Having been in existence since 2002, the duo of Jim Matheos (of Fates Warning fame) and Kevin Moore (who was the original keyboardist forDream Theater) have now put together 4 top-tier progressive rock/metal albums, and I'll fight anyone who thinks differently! Fire Make Thunderdoesn't stray too far from what's been established on their first 3 albums, so if you're a fan you know what to expect. If you're not, then imagine a mix of Porcupine Tree, Dream Theater, The Pineapple Thief, and a healthy dose of electronic undertones. That may make OSI sound like an also-ran or copycat band, but they're definitely not. Their influences can very much be felt, but these songs have their own life.

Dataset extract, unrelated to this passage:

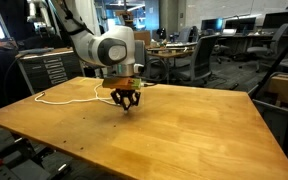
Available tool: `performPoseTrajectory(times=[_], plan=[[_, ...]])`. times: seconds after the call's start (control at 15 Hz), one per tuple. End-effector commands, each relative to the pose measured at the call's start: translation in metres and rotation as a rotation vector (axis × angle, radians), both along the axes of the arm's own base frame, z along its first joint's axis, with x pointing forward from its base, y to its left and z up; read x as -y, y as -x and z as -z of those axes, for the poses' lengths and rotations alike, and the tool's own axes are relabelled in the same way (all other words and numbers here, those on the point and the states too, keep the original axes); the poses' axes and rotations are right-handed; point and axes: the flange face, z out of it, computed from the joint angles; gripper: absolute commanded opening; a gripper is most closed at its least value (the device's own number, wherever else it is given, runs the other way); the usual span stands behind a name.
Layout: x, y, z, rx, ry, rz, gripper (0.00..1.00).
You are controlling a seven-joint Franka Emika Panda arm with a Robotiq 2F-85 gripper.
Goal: Make a knot with the cord
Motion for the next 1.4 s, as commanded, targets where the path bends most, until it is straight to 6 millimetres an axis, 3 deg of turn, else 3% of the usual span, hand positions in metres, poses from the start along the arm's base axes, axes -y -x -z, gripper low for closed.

Transcends - Breathing in Oceans

When you compare one band to another band, one that is a leader in their genre, it's hard not to get some flack if the band you're talking about doesn't live up. So let me state right off the bat that even though Transcends at times reminds me of a more deathcore-y version of Misery Signals, I acknowledge that they don't quite measure up to that high bar. However, if you enjoy deathcore, breakdowns, and some atmospheric metalcore, there's a ton to like here. The vocals are really the only aspect of the band that I think could use a bit of an overhaul. The yelled vocals seem forced and don’t come naturally in spots.

Falloch - Where Distant Spirits Remain

Man, do I love me some blackglaze when it's done well. Falloch brings forth an epic mastery of the -glaze with, fortunately, little of the black- in their debut album. Multiple tracks span the 10 minute mark weaving together a mesh of equal parts Alcest, neo-folk, Agalloch, and Celtic influences. Most blackglaze lovers will be saddened by the lack of harsh vocals, but the softer melodic tones provide a melancholic feel that suits the overall pallor of the album. If I would have discovered this before now, it probably would have been a contender for my year end top-10 list of 2011.